START Task input
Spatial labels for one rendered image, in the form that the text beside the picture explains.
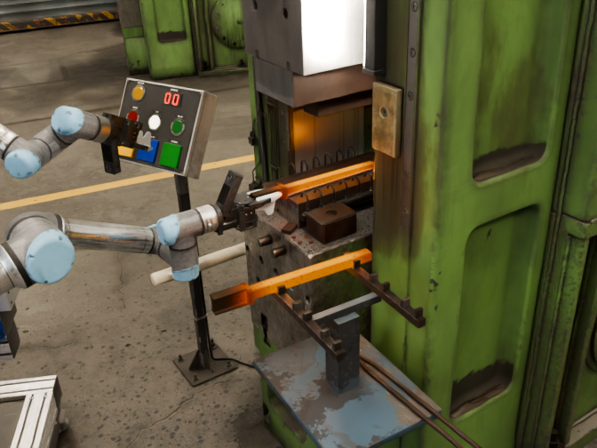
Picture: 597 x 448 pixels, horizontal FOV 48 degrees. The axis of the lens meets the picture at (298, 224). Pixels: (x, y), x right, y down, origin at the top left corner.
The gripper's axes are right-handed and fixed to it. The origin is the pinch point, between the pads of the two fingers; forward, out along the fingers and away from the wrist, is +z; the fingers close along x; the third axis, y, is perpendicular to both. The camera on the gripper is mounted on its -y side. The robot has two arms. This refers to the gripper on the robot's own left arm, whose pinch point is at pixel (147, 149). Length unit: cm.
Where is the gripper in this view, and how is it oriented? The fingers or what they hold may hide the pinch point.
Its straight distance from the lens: 214.8
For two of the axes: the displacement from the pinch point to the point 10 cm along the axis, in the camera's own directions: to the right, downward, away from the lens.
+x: -8.4, -2.4, 4.8
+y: 2.5, -9.7, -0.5
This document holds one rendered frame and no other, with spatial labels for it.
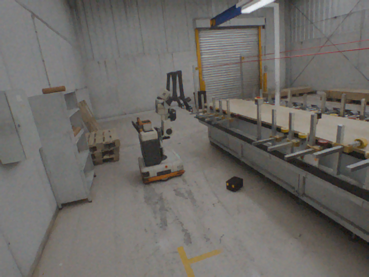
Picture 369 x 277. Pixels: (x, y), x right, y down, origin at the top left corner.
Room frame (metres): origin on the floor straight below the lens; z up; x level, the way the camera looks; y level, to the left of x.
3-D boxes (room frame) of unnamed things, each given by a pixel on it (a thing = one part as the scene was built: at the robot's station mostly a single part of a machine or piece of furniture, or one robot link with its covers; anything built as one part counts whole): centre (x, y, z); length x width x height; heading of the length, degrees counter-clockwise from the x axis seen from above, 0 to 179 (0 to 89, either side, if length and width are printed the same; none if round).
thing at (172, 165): (3.31, 0.42, 0.16); 0.67 x 0.64 x 0.25; 105
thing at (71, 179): (3.00, 1.71, 0.78); 0.90 x 0.45 x 1.55; 15
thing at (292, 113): (1.93, -1.07, 0.90); 0.04 x 0.04 x 0.48; 15
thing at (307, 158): (1.72, -1.10, 0.75); 0.26 x 0.01 x 0.10; 15
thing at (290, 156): (1.63, -1.04, 0.84); 0.43 x 0.03 x 0.04; 105
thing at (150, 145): (3.28, 0.51, 0.59); 0.55 x 0.34 x 0.83; 15
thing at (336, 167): (1.45, -1.20, 0.88); 0.04 x 0.04 x 0.48; 15
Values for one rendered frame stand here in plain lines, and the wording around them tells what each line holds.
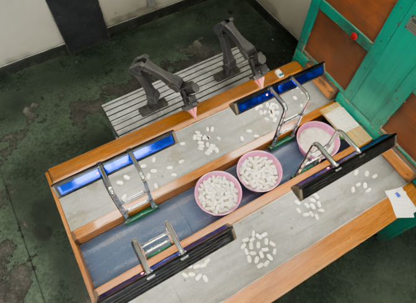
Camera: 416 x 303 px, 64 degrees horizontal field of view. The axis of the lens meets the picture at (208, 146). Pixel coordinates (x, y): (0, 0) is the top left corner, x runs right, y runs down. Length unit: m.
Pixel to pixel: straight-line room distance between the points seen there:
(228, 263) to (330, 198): 0.69
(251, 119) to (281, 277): 0.97
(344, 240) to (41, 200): 2.21
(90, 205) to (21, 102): 1.82
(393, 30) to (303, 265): 1.24
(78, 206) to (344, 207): 1.48
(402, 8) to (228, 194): 1.25
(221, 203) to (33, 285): 1.51
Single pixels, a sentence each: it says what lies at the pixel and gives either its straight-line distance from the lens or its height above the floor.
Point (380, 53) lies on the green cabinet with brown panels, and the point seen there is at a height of 1.26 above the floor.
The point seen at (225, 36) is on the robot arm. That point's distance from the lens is 2.28.
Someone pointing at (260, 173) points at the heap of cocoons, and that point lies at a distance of 1.97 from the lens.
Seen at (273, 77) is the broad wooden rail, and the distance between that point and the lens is 2.39.
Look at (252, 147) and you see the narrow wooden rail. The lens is 2.03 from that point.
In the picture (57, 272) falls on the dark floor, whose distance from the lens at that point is 2.73.
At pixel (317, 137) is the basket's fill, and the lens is 2.21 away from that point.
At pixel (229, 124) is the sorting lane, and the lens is 2.13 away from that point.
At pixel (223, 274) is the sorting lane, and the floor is 0.74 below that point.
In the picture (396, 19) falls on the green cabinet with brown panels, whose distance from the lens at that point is 1.92.
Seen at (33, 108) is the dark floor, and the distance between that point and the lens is 3.48.
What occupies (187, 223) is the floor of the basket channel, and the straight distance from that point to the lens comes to 1.91.
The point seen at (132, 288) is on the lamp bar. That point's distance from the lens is 1.43.
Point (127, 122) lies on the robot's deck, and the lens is 2.26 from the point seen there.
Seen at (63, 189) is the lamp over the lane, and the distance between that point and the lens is 1.66.
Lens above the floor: 2.50
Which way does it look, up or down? 60 degrees down
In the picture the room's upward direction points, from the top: 2 degrees clockwise
END Task input
-- Work order --
Leave the pictures out, then print every entry exactly as it reads.

-- Answer to the problem --
Spatial labels for one rendered image, in the form that the text beside the picture explains.
Picture: 597 x 448 pixels, horizontal FOV 48 degrees. The axis of the lens meets the picture at (298, 224). Pixels: (x, y), x right, y down, origin at the top left corner.
The gripper's axes are right-handed and fixed to it. The origin is the pinch point, between the pads of the two fingers; forward, out along the fingers and away from the wrist, is +z; the fingers close along x; the third axis, y, is perpendicular to both. The camera on the gripper is mounted on its -y side. The robot has two arms. This refers to the gripper on the robot's own left arm, whose pinch point is at pixel (147, 149). Length unit: cm.
Where is the gripper in this view, and how is it oriented? The fingers or what they hold may hide the pinch point.
Its straight distance from the lens: 214.8
For two of the axes: the displacement from the pinch point to the point 10 cm along the axis, in the camera's own directions: to the right, downward, away from the lens.
+x: -8.4, -2.4, 4.8
+y: 2.5, -9.7, -0.5
This document holds one rendered frame and no other, with spatial labels for it.
Picture 369 x 277. Pixels: (x, y), x right, y down, origin at the top left corner.
Room frame (metres): origin on the floor straight below the lens; z up; x level, the way the camera looks; y level, to the left of x.
3-D boxes (room frame) of unnamed things, each given by a pixel on it (a thing = one part as the scene was built: at the robot's station mostly a single part of a machine or piece of furniture, or one robot link with its covers; anything built as one part counts whole): centre (x, y, z); length x width x height; heading of the length, degrees counter-clockwise from the x axis seen from above, 0 to 179 (0 to 89, either side, if length and width are printed the same; none if round).
thing at (172, 165): (3.31, 0.42, 0.16); 0.67 x 0.64 x 0.25; 105
thing at (71, 179): (3.00, 1.71, 0.78); 0.90 x 0.45 x 1.55; 15
thing at (292, 113): (1.93, -1.07, 0.90); 0.04 x 0.04 x 0.48; 15
thing at (307, 158): (1.72, -1.10, 0.75); 0.26 x 0.01 x 0.10; 15
thing at (290, 156): (1.63, -1.04, 0.84); 0.43 x 0.03 x 0.04; 105
thing at (150, 145): (3.28, 0.51, 0.59); 0.55 x 0.34 x 0.83; 15
thing at (336, 167): (1.45, -1.20, 0.88); 0.04 x 0.04 x 0.48; 15
Values for one rendered frame stand here in plain lines, and the wording around them tells what each line holds.
Camera: 416 x 303 px, 64 degrees horizontal field of view. The axis of the lens meets the picture at (208, 146). Pixel coordinates (x, y): (0, 0) is the top left corner, x runs right, y runs down. Length unit: m.
Pixel to pixel: straight-line room distance between the points seen there:
(228, 263) to (330, 198): 0.69
(251, 119) to (281, 277): 0.97
(344, 240) to (41, 200): 2.21
(90, 205) to (21, 102): 1.82
(393, 30) to (303, 265): 1.24
(78, 206) to (344, 207): 1.48
(402, 8) to (228, 194): 1.25
(221, 203) to (33, 285): 1.51
Single pixels, a sentence each: it says what lies at the pixel and gives either its straight-line distance from the lens or its height above the floor.
Point (380, 53) lies on the green cabinet with brown panels, and the point seen there is at a height of 1.26 above the floor.
The point seen at (225, 36) is on the robot arm. That point's distance from the lens is 2.28.
Someone pointing at (260, 173) points at the heap of cocoons, and that point lies at a distance of 1.97 from the lens.
Seen at (273, 77) is the broad wooden rail, and the distance between that point and the lens is 2.39.
Look at (252, 147) and you see the narrow wooden rail. The lens is 2.03 from that point.
In the picture (57, 272) falls on the dark floor, whose distance from the lens at that point is 2.73.
At pixel (317, 137) is the basket's fill, and the lens is 2.21 away from that point.
At pixel (229, 124) is the sorting lane, and the lens is 2.13 away from that point.
At pixel (223, 274) is the sorting lane, and the floor is 0.74 below that point.
In the picture (396, 19) falls on the green cabinet with brown panels, whose distance from the lens at that point is 1.92.
Seen at (33, 108) is the dark floor, and the distance between that point and the lens is 3.48.
What occupies (187, 223) is the floor of the basket channel, and the straight distance from that point to the lens comes to 1.91.
The point seen at (132, 288) is on the lamp bar. That point's distance from the lens is 1.43.
Point (127, 122) lies on the robot's deck, and the lens is 2.26 from the point seen there.
Seen at (63, 189) is the lamp over the lane, and the distance between that point and the lens is 1.66.
Lens above the floor: 2.50
Which way does it look, up or down? 60 degrees down
In the picture the room's upward direction points, from the top: 2 degrees clockwise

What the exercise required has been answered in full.